The goal today is to find your Max for a series of exercises.  You may not be 100% today, and your later exercises may not get to your full max cuz you are tired...but that is okay!  You are not setting World Records here..just giving yourself a baseline.

The purpose is three-fold.  First, it is nice to do a max effort day every once in a while so you feel manly (or womanly!).  Second, many workouts focus on using, for example, 65% of your max...so you should probably know what your max is.  Third, it is important to see and understand your progress so either this Max day is giving you a starting point, or it is letting you know how far you've come.

WOD:
Find your 1 Rep MAX for each of the following:
Bench Press
Pull Up (max reps)
Front Squat
Standing Overhead Press
Back Squat
Push Press
Deadlift

**Do this is any order, I put what is making sense to me.  Also, warmup as needed, rest as needed, and take as many sets as needed...for example, rep pull ups will likely be over after my first set whereas I probably won't feel safe doing my max squat without a few sets to work up to it but don't burn yourself out warming up.  IT DOES YOU NO GOOD TO CHEAT ON YOUR MAX REP SET, keep good form, your number is your number, cheating a rep will not change that.  Count it if it was awful but don't count it if it was not the movement.

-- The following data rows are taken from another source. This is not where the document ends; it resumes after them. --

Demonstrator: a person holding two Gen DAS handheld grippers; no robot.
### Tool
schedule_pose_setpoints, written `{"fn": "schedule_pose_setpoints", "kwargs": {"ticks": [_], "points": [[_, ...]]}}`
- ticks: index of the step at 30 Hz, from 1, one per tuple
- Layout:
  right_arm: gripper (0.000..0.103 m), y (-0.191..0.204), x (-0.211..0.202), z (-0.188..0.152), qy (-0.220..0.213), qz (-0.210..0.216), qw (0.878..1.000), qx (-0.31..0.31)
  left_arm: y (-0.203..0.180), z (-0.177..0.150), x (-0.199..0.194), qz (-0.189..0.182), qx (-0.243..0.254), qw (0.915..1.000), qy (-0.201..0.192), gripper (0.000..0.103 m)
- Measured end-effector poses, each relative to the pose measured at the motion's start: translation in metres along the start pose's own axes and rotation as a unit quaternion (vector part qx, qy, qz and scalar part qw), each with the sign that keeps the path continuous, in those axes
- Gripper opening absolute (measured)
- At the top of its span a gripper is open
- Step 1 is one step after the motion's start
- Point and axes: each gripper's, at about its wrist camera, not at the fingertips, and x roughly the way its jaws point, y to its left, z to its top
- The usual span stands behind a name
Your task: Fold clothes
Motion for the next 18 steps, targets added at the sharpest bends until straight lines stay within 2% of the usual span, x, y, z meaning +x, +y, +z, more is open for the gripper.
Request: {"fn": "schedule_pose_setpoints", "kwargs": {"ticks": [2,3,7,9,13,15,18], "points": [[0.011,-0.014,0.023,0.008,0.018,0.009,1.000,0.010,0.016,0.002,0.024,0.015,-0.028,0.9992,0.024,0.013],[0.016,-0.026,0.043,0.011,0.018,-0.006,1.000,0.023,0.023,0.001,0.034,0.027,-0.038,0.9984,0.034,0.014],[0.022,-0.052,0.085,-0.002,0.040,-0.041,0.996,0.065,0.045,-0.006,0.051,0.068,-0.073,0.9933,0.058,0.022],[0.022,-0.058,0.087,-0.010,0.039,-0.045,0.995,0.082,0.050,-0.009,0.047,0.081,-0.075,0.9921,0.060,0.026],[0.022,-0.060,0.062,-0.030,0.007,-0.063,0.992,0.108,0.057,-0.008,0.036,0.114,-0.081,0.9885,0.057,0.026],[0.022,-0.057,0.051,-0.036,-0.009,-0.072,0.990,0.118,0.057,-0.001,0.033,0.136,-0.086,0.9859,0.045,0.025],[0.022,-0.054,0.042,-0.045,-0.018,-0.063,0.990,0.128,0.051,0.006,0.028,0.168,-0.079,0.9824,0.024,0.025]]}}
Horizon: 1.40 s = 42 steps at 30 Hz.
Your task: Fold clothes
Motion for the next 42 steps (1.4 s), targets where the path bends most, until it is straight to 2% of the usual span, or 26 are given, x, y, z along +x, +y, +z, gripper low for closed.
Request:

Personally, I will be using this as a baseline for a "Strength Cycle".  I have come to the conclusion that my major holdback in my training is that I am not strong enough.  Think about how much easier a WOD with 12 reps of 115lb push press becomes when your max push press goes from 125lb to 145lb (or even 135lb).  Long story short, I will be using the Wendler 5-3-1 model (awesome link to it).  I will likely be doing these heavy "core" lifts 4 days a week and then supplementing them with crossfit workouts, probably shorter ones than usual, so I don't lose my cardio capacity.